> **Instructions to follow**: Would you write the data out once more, exactly as it is?
Start of Dataset extract
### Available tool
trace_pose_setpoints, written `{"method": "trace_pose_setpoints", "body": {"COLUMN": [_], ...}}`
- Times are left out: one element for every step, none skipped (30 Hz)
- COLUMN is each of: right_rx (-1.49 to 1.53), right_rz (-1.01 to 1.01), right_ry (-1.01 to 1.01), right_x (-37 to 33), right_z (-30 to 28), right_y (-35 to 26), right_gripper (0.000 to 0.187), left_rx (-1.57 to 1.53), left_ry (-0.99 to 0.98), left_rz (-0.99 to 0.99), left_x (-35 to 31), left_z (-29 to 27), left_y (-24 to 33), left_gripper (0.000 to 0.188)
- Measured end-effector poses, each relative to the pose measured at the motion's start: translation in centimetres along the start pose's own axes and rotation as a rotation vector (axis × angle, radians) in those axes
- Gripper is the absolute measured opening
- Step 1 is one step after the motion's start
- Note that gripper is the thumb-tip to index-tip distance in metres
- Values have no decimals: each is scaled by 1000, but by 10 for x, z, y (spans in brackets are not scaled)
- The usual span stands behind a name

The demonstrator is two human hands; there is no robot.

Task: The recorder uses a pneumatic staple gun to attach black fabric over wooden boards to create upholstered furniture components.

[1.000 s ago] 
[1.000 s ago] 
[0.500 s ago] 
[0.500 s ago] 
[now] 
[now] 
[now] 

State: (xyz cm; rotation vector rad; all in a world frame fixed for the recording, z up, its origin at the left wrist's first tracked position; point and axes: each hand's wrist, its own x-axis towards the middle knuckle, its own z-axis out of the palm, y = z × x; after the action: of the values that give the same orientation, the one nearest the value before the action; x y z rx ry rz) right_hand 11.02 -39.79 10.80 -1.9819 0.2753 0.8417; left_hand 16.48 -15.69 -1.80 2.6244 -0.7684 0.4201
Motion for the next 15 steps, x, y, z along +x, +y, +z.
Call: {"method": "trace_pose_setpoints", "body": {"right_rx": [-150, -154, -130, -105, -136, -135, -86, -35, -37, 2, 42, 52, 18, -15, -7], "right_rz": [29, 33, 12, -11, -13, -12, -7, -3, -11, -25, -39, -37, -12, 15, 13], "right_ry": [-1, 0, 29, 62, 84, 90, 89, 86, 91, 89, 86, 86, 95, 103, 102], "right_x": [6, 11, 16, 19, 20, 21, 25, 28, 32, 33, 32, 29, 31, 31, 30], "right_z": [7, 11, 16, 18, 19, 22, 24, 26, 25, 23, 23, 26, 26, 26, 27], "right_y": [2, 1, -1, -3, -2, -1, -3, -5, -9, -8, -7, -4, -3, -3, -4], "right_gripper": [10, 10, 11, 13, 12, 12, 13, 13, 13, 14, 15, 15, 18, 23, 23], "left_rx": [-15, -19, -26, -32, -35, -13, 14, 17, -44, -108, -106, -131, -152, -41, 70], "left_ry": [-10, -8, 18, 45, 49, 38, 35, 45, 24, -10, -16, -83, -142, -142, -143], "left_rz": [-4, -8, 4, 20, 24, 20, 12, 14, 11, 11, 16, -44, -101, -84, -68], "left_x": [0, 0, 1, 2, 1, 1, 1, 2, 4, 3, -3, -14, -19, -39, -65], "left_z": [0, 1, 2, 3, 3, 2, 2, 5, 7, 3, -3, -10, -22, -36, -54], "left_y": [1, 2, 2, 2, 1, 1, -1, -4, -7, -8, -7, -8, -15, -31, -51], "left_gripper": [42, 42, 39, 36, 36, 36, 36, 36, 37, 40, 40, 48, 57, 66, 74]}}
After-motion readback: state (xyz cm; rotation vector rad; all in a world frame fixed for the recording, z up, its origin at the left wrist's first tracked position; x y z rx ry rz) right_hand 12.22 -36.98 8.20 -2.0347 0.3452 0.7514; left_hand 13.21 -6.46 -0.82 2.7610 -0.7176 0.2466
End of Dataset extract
> **Solution to the problem**:
### Available tool
trace_pose_setpoints, written `{"method": "trace_pose_setpoints", "body": {"COLUMN": [_], ...}}`
- Times are left out: one element for every step, none skipped (30 Hz)
- COLUMN is each of: right_rx (-1.49 to 1.53), right_rz (-1.01 to 1.01), right_ry (-1.01 to 1.01), right_x (-37 to 33), right_z (-30 to 28), right_y (-35 to 26), right_gripper (0.000 to 0.187), left_rx (-1.57 to 1.53), left_ry (-0.99 to 0.98), left_rz (-0.99 to 0.99), left_x (-35 to 31), left_z (-29 to 27), left_y (-24 to 33), left_gripper (0.000 to 0.188)
- Measured end-effector poses, each relative to the pose measured at the motion's start: translation in centimetres along the start pose's own axes and rotation as a rotation vector (axis × angle, radians) in those axes
- Gripper is the absolute measured opening
- Step 1 is one step after the motion's start
- Note that gripper is the thumb-tip to index-tip distance in metres
- Values have no decimals: each is scaled by 1000, but by 10 for x, z, y (spans in brackets are not scaled)
- The usual span stands behind a name

The demonstrator is two human hands; there is no robot.

Task: The recorder uses a pneumatic staple gun to attach black fabric over wooden boards to create upholstered furniture components.

[1.000 s ago] 
[1.000 s ago] 
[0.500 s ago] 
[0.500 s ago] 
[now] 
[now] 
[now] 

State: (xyz cm; rotation vector rad; all in a world frame fixed for the recording, z up, its origin at the left wrist's first tracked position; point and axes: each hand's wrist, its own x-axis towards the middle knuckle, its own z-axis out of the palm, y = z × x; after the action: of the values that give the same orientation, the one nearest the value before the action; x y z rx ry rz) right_hand 11.02 -39.79 10.80 -1.9819 0.2753 0.8417; left_hand 16.48 -15.69 -1.80 2.6244 -0.7684 0.4201
Motion for the next 15 steps, x, y, z along +x, +y, +z.
Call: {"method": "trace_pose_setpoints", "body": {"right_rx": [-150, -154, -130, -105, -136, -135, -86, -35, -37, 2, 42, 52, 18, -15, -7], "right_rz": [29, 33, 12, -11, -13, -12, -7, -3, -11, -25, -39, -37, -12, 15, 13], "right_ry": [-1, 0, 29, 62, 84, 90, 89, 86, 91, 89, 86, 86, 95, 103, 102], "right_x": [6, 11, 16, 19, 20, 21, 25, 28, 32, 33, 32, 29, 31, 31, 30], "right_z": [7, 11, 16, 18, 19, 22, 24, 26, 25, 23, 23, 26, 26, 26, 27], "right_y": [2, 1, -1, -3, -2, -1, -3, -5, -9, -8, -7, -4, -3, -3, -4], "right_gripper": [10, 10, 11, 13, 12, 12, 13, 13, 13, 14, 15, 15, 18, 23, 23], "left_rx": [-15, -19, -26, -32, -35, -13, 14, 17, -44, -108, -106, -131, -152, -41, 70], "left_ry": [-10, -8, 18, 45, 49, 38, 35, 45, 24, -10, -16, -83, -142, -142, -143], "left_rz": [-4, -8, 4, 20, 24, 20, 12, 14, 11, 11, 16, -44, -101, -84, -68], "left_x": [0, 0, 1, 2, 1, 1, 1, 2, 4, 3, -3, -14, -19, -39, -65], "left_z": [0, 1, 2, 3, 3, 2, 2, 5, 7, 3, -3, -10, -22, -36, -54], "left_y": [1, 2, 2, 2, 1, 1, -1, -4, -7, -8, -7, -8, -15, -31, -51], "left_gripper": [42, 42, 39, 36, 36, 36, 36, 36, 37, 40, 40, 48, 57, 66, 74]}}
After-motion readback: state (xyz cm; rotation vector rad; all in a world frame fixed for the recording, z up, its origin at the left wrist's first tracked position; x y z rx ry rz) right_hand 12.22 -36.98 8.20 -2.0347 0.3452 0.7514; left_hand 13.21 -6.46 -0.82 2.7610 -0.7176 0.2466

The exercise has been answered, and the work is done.